# Work instruction
Write out the material below exactly, with no line missing.

# Information shown
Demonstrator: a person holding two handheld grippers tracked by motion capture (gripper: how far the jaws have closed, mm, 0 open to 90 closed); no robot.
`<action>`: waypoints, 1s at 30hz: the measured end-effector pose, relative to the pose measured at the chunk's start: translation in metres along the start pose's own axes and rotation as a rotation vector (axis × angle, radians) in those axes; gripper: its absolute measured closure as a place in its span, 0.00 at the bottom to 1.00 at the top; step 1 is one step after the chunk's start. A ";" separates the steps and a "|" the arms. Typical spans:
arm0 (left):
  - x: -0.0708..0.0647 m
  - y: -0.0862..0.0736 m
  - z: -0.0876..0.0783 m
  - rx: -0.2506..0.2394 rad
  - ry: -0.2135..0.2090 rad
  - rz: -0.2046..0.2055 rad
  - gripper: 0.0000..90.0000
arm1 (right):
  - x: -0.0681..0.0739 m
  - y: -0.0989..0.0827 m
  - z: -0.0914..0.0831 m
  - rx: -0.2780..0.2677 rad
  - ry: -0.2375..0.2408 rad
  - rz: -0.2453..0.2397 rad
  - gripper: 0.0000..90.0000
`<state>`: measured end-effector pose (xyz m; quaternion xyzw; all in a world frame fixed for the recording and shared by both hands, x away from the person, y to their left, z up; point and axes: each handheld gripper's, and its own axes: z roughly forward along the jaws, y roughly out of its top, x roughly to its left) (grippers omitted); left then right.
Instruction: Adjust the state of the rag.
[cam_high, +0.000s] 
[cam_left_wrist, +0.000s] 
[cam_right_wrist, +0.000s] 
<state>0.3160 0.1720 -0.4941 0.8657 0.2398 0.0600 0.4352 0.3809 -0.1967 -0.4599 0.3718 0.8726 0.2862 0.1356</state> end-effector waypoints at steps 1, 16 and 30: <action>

# Completed exercise
Demonstrator: a person holding two handheld grippers tracked by motion capture (gripper: how far the jaws have closed, mm, 0 open to 90 closed); no robot.
`<action>`: waypoints, 1s at 30hz: the measured end-effector pose, relative to the pose measured at the chunk's start: translation in metres along the start pose's own axes and rotation as a rotation vector (axis × angle, radians) in those axes; gripper: its absolute measured closure as a place in its span, 0.00 at the bottom to 1.00 at the top; step 1 is one step after the chunk's start. A ";" separates the steps and a "|" the arms. Typical spans:
arm0 (left):
  - x: -0.0708..0.0647 m
  - y: -0.0862..0.0736 m
  - z: -0.0876..0.0783 m
  - rx: -0.2506..0.2394 rad
  - ry: -0.2135..0.2090 rad
  - rz: -0.2046..0.2055 rad
  - gripper: 0.0000..90.0000
arm1 (right):
  - x: -0.0681..0.0739 m
  - y: -0.0989..0.0827 m
  - z: -0.0914..0.0831 m
  - rx: -0.2780..0.2677 rad
  - ry: -0.2375..0.2408 rad
  - rz: -0.2453..0.2397 rad
  - gripper: 0.0000..90.0000
`<state>`: measured end-effector pose (xyz m; quaternion xyzw; all in a world frame fixed for the recording and shared by both hands, x away from the person, y to their left, z up; point and axes: each handheld gripper's, and its own axes: z roughly forward along the jaws, y roughly out of its top, x roughly to its left) (grippers omitted); left then right.
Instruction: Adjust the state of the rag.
[cam_high, +0.000s] 
[cam_left_wrist, +0.000s] 
[cam_right_wrist, +0.000s] 
<state>0.3160 0.1720 -0.4941 0.8657 0.2398 0.0600 0.4352 0.3809 -0.1967 -0.4599 0.3718 0.8726 0.2862 0.1356</state> end-effector waypoints at steps 1, 16 and 30: <action>

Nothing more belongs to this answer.